Es en ese escenario en el que la iniciativa de la Fundación Parque Austral en la Región de Aysén cobra una importancia determinante. En efecto, su propósito es revelar a Chile y al mundo la belleza y espectacularidad de un territorio en su mayor parte desconocido. Pretende ofrecer oportunidades para que el turista se enfrente a escenarios naturales que contrastan magníficamente con aquellos en los que se desarrolla su vida rutinaria. Procura reconectar la imaginación de los habitantes del siglo XXI con el escenario prístino de una naturaleza intocada, que les permite apreciar de manera vivencial el largo camino evolutivo y civilizatorio por el que nuestra especie ha transitado.

La posibilidad de recorrer los Campos de Hielo Norte sin afectarlos, mediante circuitos adecuadamente establecidos, de poder cruzar el istmo de Ofqui para navegar los canales australes sin someterse a las inclemencias climáticas del mar abierto, de tener la oportunidad de caminar por los bosques, visitar los lagos o subir las montañas de los alrededores de cerro Castillo, constituyen experiencias que podrán ser apreciadas por una creciente cantidad de personas de diversas nacionalidades, todas ellas ávidas de ponerse en contacto con un ambiente natural que las distraiga y aleje de la carga cultural de sus hábitats permanentes. A su vez, esa forma de utilizar el territorio está en plena concordancia con las preocupaciones e intereses de las nuevas generaciones, que desean aprovechar esos escenarios sin afectar la biodiversidad que ellos albergan.

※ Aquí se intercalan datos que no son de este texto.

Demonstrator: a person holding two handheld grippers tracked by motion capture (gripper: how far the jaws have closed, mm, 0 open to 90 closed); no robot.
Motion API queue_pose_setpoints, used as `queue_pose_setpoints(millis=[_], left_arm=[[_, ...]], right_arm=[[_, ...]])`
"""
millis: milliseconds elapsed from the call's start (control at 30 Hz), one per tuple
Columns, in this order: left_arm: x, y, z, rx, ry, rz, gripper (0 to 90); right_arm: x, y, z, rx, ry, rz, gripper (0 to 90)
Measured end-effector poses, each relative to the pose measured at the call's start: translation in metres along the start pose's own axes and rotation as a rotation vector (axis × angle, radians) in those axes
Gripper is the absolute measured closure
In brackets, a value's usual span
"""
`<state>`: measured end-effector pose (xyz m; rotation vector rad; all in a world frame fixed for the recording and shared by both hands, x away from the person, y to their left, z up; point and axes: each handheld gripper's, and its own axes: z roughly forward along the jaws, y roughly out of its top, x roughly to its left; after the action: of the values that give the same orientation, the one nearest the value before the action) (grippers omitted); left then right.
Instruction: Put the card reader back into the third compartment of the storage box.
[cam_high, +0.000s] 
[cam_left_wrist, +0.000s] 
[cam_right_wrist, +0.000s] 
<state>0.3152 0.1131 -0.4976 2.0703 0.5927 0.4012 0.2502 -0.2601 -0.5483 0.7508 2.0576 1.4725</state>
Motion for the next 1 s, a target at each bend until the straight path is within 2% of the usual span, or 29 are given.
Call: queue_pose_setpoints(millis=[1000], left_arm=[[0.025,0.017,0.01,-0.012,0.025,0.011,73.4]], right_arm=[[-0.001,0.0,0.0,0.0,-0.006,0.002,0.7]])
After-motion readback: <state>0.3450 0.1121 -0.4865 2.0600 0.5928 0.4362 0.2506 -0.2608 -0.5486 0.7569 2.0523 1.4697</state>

El que esta iniciativa la esté desarrollando el sector privado en la forma de una fundación expande el universo de formatos posibles para aprovechar su capacidad de emprendimiento, y muestra que es posible, de manera novedosa, poner recursos financieros al servicio de causas públicas no tradicionales, como el desarrollo de la soberanía mediante el turismo y la conservación. Un proyecto como este otorga, además, la posibilidad de multiplicar sus efectos si se integra con desarrollos similares en Argentina, consiguiendo de paso que el desencuentro que esa zona nos ha generado en el pasado sea una fuente de creación de riqueza y valor compartido en el futuro.

La imagen de Chile en el siglo XXI estará indisolublemente ligada a sus territorios extremos.

El que esta iniciativa la esté desarrollando el sector privado expande el universo de formatos posibles para aprovechar su capacidad de emprendimiento.